Probing the Origin of the Kilonova Candidate GRB 230307A: Analysis of Host Galaxy and Offset

We investigate the host galaxy of the long gamma-ray burst GRB 230307A, which is associated with a kilonova candidate likely produced by a binary neutron star (BNS) merger. The transient occurred at a projected offset of ∼40 kpc from its host. We consider two explanations for this large distance: (i) NSs that merge inside a remote globular cluster (GC), or (ii) a BNS that formed in the disk whose orbit was strongly modified by the NS natal kicks. Using JWST data and comparisons with known GCs, we show that a GC origin is unlikely. Using JWST and MUSE data, we derive the host galaxy morphology, the stellar mass, estimate the atomic gas (H I+He) contribution, and find the host rotation curve.

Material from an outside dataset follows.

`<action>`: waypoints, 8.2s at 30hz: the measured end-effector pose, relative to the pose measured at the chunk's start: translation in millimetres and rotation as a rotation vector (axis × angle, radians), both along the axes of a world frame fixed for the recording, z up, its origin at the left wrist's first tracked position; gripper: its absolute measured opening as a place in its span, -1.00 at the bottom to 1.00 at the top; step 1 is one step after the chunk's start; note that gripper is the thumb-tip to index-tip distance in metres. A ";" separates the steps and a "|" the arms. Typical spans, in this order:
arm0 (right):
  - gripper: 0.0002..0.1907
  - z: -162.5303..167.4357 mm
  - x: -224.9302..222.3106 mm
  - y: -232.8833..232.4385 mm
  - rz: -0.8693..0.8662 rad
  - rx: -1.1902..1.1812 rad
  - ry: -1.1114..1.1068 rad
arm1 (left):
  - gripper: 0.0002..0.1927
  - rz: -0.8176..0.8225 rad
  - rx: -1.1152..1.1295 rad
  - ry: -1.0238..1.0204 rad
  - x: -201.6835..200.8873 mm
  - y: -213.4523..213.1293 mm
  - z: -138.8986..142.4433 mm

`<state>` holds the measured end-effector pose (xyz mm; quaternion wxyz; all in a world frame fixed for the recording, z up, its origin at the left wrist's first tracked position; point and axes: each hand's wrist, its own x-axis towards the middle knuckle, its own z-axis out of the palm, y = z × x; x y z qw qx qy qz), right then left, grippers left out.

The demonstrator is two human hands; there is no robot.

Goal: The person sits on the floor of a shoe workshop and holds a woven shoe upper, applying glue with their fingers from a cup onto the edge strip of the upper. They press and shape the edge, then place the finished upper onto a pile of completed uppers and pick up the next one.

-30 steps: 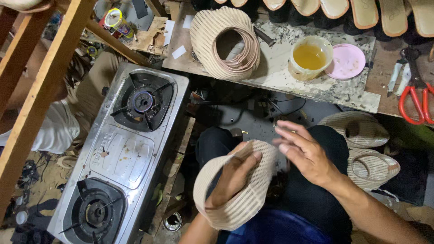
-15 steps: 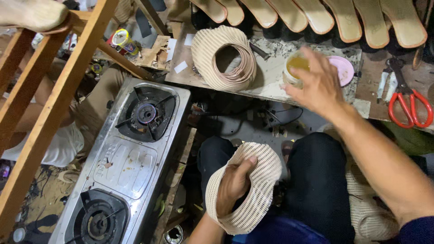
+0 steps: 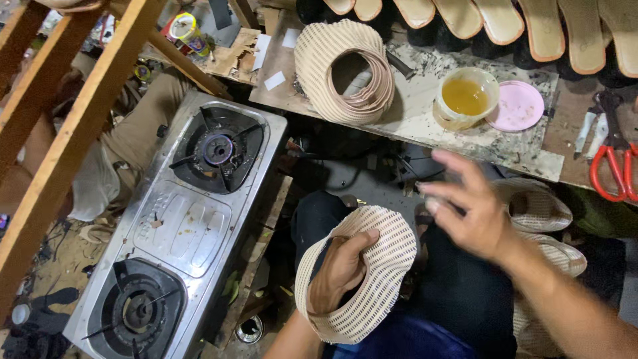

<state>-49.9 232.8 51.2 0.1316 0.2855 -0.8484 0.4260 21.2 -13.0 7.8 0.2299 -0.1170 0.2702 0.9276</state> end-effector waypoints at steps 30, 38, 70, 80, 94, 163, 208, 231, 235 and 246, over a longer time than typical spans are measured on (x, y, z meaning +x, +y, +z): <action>-0.18 -15.9 25.5 -22.0 0.127 -0.531 -0.813 | -0.67 0.224 -0.426 0.224 -4.6 19.9 36.5; -0.16 5.7 6.5 -28.3 0.068 -0.260 -0.571 | -0.68 -0.040 -0.893 0.492 -14.9 3.6 32.5; -0.53 -0.6 14.2 -17.9 -0.069 0.121 0.225 | -0.62 0.007 -0.244 0.316 -6.3 14.9 22.2; -0.56 -3.6 14.2 -18.3 -0.102 0.117 0.237 | -0.61 0.026 -0.142 0.184 -1.2 13.4 28.7; -0.52 -22.6 35.7 -31.1 -0.097 0.122 0.096 | -0.69 0.113 -0.237 0.201 -1.8 8.0 17.7; -0.60 8.6 -18.4 -7.2 -0.030 0.195 -0.009 | -0.81 0.008 -0.645 0.213 -10.3 11.4 14.4; -0.35 -16.6 45.3 -26.8 0.142 -0.215 -0.336 | -0.83 0.055 -0.438 0.141 -23.7 13.2 6.0; -0.34 -16.1 -130.7 53.2 -0.327 0.386 0.182 | -0.64 -0.255 -0.844 0.079 -16.2 -3.0 -3.4; -0.38 -15.8 -138.1 54.9 -0.291 0.493 0.197 | -0.71 -0.234 -0.543 0.076 -18.9 14.6 -6.5; -0.70 -23.9 -8.7 8.8 -0.070 0.105 -0.037 | -0.74 -0.078 -0.482 0.052 -32.7 7.7 -16.2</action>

Assuming a Navarro–Frenk–White halo and applying Bayesian inference, we obtain a mass model for the host. From this model, we compute the time required for a disk-formed BNS, with a given natal kick, to reach the observed offset while marginalizing over uncertainties and over the initial position in the disk. We compare these results with BNS merger simulations from a population synthesis code combined with stellar evolutionary tracks, which provide the coalescence time and kick velocity for each realization. The two approaches have an overlap in the kick time diagram, but only 0.1% of the simulated systems are compatible with the galaxy mass model. This indicates that a disk origin is possible but requires fine-tuned conditions for the kilonova to occur at such a large distance from the host galaxy.